Eight of the volunteers then underwent brain training. Each reclined in an fMRI machine that visually displayed activity changes in the person's rostral anterior cingulate cortex. A virtual flame dimmed as activity fell and brightened as activity surged.

While watching this display for 39 minutes, participants tried various mental strategies both to increase and to decrease their brain activity during brief periods of heat-pulse application. The experimenters suggested tactics such as focusing attention away from the pain.

By the end of the training session, the volunteers had learned to raise or lower activity in the critical brain area, the researchers say. The eight volunteers rated pain much higher during robust anterior cingulate cortex activation than during periods of lesser activity in that region.

No such brain-related pain effects occurred for the remaining 24 participants, who were instructed to change their brain activity when they were outside the fMRI machine or in the machine but receiving no feedback, when they received feedback from brain areas unrelated to pain, or when they viewed someone else's pain-related brain activity.

Next, eight chronic-pain patients completed anterior-cingulate-cortex training. Afterward, each reported much less pain—often less than half as much as usual—while he or she mentally quelled the region's activity.

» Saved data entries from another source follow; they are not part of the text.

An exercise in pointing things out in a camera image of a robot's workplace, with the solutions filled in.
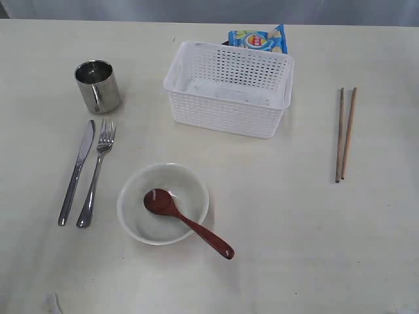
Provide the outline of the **grey ceramic bowl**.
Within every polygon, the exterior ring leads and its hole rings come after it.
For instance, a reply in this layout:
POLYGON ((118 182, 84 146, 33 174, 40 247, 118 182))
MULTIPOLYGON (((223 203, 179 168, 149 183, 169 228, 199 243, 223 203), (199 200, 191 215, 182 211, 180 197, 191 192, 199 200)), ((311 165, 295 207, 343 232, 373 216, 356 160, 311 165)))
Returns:
POLYGON ((155 215, 146 209, 144 196, 154 188, 166 190, 183 215, 203 223, 209 207, 204 182, 186 166, 153 164, 134 173, 120 191, 117 216, 124 230, 149 245, 171 245, 192 235, 193 231, 180 220, 155 215))

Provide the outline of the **brown wooden spoon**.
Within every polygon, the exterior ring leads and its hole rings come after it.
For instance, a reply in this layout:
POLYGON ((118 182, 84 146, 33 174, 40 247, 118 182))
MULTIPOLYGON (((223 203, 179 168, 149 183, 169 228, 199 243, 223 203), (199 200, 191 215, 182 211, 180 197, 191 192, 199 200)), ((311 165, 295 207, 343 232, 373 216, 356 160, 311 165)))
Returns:
POLYGON ((184 216, 177 208, 172 196, 166 190, 155 188, 150 190, 143 199, 143 204, 148 211, 155 215, 163 215, 178 218, 185 223, 191 230, 198 234, 208 245, 216 250, 227 260, 234 258, 234 249, 219 236, 209 229, 192 221, 184 216))

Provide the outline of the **wooden chopstick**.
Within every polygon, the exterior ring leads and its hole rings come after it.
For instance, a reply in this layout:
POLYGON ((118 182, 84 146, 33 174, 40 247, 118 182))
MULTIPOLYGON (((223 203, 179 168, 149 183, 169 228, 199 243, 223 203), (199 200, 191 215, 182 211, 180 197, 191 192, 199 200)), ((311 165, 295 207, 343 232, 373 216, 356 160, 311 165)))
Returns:
POLYGON ((337 144, 337 164, 335 171, 335 182, 339 183, 342 171, 343 159, 343 123, 344 123, 344 88, 340 89, 340 105, 338 116, 338 144, 337 144))
POLYGON ((347 125, 347 131, 346 131, 344 155, 343 155, 343 160, 342 160, 342 172, 341 172, 342 180, 345 179, 345 176, 346 176, 346 166, 348 162, 348 155, 349 155, 349 149, 350 149, 350 143, 351 143, 351 137, 352 137, 352 125, 353 125, 353 119, 354 119, 356 97, 357 97, 357 87, 354 87, 352 91, 352 97, 351 97, 351 103, 350 103, 350 112, 349 112, 348 125, 347 125))

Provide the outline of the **stainless steel cup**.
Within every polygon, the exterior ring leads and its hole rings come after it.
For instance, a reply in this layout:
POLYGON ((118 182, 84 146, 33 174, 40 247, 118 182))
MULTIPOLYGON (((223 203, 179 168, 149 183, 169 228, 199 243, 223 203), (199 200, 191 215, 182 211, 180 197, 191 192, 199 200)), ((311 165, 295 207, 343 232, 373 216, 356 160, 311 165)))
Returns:
POLYGON ((86 61, 76 68, 74 76, 91 113, 105 114, 120 106, 122 101, 118 84, 113 67, 107 61, 86 61))

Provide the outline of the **silver table knife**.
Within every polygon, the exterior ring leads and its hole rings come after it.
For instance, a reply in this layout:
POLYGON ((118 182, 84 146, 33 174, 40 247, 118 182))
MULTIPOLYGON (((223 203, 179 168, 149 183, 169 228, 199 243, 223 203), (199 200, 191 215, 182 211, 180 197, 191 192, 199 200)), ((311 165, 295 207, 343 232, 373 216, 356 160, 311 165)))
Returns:
POLYGON ((58 226, 64 226, 67 222, 69 212, 71 210, 73 198, 75 195, 77 183, 79 181, 79 177, 81 174, 81 170, 86 160, 86 157, 88 156, 88 153, 90 152, 90 148, 94 140, 95 130, 96 130, 95 122, 93 120, 89 120, 87 123, 87 127, 85 129, 83 138, 82 138, 82 143, 81 143, 79 153, 75 162, 75 167, 73 168, 73 172, 72 172, 69 186, 68 186, 65 198, 64 198, 62 209, 60 211, 60 215, 58 218, 58 226))

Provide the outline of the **silver fork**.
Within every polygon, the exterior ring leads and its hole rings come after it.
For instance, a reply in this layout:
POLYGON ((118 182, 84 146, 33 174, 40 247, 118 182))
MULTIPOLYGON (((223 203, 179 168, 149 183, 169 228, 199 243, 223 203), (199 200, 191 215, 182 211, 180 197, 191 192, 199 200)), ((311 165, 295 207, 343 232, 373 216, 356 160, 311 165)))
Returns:
POLYGON ((110 118, 103 119, 101 122, 100 134, 98 144, 96 147, 98 157, 92 181, 88 190, 88 194, 86 196, 84 205, 76 223, 76 226, 78 228, 87 228, 91 224, 94 209, 94 200, 96 195, 96 187, 98 184, 101 165, 103 163, 104 156, 113 148, 113 144, 115 142, 116 128, 116 123, 110 118))

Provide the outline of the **blue chips bag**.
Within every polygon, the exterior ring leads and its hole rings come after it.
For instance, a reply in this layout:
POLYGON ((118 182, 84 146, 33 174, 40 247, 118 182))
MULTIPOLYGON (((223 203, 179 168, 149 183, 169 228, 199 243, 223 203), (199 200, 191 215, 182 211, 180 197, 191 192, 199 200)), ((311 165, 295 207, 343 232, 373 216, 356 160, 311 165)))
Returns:
POLYGON ((288 53, 283 24, 276 26, 269 32, 255 30, 229 31, 227 45, 280 54, 288 53))

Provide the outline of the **white plastic woven basket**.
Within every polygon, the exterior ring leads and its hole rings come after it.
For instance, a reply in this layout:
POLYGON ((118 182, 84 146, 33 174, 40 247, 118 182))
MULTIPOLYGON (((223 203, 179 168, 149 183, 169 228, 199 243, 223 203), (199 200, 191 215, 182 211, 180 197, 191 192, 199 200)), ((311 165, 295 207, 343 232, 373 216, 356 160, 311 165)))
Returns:
POLYGON ((163 87, 180 124, 270 139, 291 103, 294 64, 288 54, 185 41, 163 87))

Another four chronic-pain patients used physiological feedback—so-called biofeedback—to learn to control their heart rate, skin conductance, and breathing. None succeeded in lessening pain.

Neuroscientist Gary H. Duncan of the University of Montreal calls the new study "a landmark contribution of brain imaging to pain research." It demonstrates that self-control over activity in a specific brain region is possible, paving the way for explorations of neural function far beyond the treatment of chronic pain, he says.